Required action — The answer is a single number: the count of lines in the records below that contain the word "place".

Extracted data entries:

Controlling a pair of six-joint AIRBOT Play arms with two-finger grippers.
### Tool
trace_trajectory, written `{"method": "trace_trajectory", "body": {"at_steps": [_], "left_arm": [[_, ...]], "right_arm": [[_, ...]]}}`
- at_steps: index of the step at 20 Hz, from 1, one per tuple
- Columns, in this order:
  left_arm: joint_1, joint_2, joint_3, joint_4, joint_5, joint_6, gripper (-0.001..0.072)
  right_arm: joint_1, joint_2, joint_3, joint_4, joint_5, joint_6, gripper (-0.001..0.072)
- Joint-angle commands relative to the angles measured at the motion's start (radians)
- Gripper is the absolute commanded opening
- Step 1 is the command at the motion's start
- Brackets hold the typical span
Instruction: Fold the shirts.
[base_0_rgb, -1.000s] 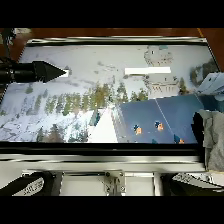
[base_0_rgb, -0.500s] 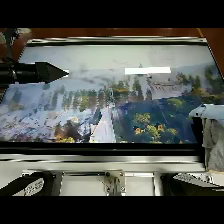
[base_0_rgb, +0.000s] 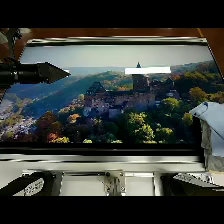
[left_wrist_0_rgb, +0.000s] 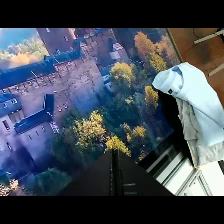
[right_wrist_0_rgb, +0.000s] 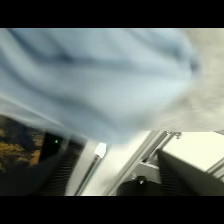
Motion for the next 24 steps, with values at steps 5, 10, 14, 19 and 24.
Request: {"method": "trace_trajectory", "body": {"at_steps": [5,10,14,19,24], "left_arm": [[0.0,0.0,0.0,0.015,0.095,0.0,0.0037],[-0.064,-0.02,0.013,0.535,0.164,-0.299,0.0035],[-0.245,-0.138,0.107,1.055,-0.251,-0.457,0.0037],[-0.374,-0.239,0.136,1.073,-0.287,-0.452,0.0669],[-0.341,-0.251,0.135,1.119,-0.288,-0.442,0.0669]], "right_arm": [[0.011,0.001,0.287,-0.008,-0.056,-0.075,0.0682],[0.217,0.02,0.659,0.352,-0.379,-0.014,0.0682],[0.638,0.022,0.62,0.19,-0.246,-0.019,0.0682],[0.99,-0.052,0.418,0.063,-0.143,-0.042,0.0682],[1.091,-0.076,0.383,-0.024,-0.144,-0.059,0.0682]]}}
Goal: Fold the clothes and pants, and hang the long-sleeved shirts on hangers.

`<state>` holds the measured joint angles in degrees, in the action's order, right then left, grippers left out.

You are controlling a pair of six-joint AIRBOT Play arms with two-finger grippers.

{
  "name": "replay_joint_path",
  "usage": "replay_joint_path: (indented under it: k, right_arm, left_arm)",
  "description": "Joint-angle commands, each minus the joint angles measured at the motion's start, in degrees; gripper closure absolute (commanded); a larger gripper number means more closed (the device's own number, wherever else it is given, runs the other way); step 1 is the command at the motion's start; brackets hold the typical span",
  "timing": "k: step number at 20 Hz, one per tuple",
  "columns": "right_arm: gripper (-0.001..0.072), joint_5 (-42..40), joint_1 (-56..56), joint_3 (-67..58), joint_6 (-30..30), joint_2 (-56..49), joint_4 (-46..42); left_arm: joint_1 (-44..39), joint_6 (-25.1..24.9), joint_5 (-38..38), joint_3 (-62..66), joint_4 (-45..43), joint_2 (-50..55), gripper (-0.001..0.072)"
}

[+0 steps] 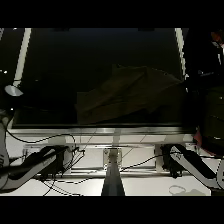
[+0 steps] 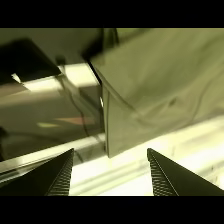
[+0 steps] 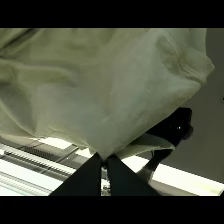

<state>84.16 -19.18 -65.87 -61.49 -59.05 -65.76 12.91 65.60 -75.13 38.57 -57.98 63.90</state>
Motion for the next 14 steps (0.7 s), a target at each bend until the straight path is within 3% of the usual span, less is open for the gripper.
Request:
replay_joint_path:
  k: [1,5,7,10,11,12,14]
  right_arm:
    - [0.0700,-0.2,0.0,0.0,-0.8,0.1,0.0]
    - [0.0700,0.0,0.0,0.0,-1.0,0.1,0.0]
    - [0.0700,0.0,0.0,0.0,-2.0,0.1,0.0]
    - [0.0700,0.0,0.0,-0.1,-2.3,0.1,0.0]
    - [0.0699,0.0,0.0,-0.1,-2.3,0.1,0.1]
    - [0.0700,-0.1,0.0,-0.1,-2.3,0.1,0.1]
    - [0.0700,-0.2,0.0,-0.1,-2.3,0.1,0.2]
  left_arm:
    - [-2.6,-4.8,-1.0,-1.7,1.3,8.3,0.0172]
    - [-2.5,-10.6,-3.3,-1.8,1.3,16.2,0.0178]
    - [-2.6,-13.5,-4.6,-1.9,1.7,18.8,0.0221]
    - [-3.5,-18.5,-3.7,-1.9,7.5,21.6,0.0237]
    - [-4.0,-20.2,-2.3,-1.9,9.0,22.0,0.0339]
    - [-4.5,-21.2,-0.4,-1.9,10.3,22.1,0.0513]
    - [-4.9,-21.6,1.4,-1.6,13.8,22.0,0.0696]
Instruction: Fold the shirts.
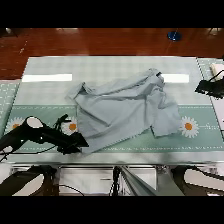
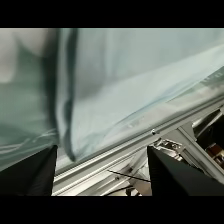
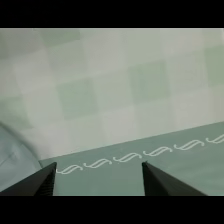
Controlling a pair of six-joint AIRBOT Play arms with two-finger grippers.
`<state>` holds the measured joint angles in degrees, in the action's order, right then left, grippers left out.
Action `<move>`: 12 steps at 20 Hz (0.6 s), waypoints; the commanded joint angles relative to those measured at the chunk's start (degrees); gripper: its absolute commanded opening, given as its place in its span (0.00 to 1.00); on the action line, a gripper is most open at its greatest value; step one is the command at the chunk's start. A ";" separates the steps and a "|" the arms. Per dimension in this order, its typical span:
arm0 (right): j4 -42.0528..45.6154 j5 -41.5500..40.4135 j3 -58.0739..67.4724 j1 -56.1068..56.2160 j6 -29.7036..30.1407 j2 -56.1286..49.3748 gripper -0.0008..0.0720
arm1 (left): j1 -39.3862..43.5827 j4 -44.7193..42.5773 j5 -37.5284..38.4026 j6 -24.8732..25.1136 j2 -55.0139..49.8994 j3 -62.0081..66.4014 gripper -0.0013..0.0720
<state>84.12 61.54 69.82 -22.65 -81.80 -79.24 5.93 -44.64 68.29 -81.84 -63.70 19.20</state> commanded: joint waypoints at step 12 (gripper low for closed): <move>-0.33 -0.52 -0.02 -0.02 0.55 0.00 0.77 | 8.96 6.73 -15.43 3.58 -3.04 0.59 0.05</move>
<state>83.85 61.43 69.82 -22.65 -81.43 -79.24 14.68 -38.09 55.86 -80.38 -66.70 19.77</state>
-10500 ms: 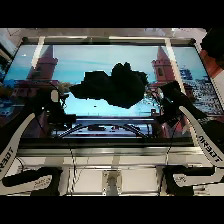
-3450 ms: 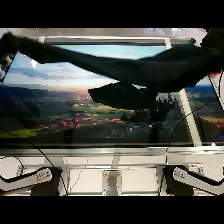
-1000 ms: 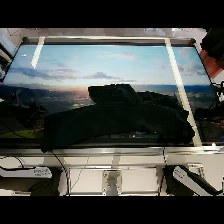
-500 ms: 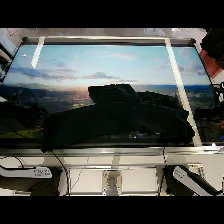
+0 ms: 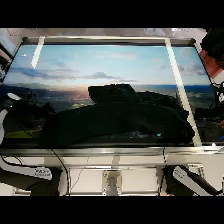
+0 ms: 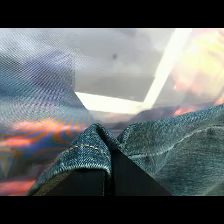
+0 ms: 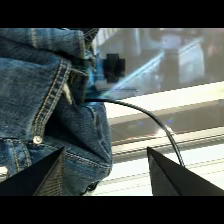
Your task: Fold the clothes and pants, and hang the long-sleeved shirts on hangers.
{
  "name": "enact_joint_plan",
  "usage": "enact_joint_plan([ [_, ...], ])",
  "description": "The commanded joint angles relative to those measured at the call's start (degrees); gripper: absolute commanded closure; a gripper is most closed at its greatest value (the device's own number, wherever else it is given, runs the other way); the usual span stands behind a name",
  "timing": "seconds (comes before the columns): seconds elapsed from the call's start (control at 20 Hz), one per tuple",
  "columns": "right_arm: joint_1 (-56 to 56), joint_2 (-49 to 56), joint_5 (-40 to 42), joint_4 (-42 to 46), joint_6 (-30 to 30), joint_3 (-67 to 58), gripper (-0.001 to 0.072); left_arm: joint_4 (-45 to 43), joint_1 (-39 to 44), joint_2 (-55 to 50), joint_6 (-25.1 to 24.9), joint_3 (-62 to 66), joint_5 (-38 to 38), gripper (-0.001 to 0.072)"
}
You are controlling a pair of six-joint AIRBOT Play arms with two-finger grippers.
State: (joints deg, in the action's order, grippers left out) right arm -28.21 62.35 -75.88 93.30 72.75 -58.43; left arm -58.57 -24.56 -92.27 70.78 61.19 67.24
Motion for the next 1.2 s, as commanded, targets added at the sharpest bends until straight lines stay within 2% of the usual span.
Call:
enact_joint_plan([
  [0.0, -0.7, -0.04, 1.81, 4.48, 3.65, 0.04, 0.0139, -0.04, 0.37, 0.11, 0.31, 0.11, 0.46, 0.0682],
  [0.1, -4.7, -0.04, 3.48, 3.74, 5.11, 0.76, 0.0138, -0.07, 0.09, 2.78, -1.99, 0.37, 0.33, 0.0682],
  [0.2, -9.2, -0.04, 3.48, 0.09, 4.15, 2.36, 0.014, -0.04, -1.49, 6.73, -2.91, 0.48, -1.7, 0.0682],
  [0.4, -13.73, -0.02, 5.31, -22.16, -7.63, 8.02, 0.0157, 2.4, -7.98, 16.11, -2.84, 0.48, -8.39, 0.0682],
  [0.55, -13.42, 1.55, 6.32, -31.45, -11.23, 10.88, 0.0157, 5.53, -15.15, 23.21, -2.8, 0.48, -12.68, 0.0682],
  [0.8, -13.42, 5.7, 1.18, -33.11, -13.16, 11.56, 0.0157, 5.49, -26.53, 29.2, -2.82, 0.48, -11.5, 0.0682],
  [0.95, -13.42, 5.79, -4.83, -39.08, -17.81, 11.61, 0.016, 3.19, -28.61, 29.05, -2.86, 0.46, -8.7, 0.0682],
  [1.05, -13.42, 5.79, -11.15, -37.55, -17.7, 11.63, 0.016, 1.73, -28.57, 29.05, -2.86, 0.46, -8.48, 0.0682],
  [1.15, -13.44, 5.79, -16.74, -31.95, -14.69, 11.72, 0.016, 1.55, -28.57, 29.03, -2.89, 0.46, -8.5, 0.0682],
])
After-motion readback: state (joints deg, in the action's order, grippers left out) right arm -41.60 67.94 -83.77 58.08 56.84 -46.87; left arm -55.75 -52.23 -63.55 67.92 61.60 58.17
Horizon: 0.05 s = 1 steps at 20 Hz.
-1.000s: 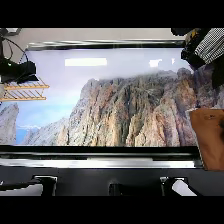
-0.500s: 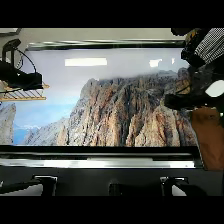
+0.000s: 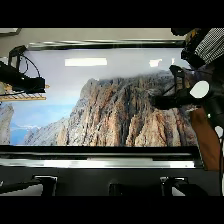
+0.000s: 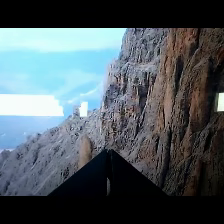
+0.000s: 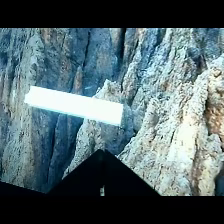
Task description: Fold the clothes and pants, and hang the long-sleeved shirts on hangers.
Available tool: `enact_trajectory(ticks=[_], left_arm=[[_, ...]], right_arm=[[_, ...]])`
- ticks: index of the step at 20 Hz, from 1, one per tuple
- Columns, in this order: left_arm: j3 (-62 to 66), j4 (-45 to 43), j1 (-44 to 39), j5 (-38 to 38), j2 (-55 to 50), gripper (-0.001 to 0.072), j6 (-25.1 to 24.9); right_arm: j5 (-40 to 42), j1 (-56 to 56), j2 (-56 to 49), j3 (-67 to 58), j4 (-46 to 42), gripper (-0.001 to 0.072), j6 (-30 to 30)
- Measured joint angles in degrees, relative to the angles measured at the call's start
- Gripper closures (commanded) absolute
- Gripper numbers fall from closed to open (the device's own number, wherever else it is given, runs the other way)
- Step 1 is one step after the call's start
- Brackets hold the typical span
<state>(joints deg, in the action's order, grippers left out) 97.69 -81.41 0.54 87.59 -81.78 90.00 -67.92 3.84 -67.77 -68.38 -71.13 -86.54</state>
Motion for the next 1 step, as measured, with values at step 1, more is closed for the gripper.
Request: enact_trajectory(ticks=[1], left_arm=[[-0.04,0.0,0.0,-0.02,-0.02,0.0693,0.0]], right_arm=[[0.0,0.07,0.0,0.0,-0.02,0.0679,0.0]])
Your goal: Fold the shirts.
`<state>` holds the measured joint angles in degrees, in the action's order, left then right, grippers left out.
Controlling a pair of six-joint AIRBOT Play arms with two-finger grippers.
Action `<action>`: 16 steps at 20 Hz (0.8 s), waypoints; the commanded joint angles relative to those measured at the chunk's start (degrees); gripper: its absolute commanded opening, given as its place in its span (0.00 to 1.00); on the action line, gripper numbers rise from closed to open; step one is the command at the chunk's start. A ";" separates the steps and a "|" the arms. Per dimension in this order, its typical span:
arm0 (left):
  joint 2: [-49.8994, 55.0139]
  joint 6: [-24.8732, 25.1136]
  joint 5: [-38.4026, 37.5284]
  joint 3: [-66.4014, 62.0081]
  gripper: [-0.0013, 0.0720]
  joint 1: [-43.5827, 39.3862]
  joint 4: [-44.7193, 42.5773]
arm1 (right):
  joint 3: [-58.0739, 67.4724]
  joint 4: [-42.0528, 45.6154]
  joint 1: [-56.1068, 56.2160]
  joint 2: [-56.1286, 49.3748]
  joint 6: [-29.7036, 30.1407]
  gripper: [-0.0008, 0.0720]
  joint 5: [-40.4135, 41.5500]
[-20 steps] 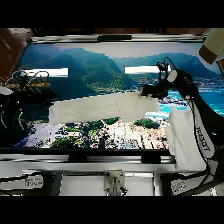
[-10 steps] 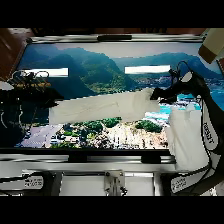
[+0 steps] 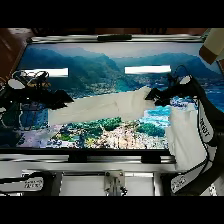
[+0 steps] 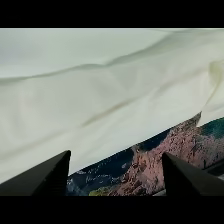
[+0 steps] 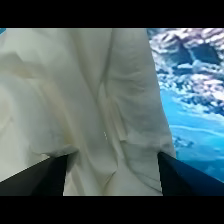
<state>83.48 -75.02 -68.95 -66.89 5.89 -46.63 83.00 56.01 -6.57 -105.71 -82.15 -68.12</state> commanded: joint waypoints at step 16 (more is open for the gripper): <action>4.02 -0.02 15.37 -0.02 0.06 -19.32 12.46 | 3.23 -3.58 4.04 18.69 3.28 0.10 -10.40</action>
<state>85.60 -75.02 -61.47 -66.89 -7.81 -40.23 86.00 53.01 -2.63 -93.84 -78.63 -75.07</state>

Task answer — 2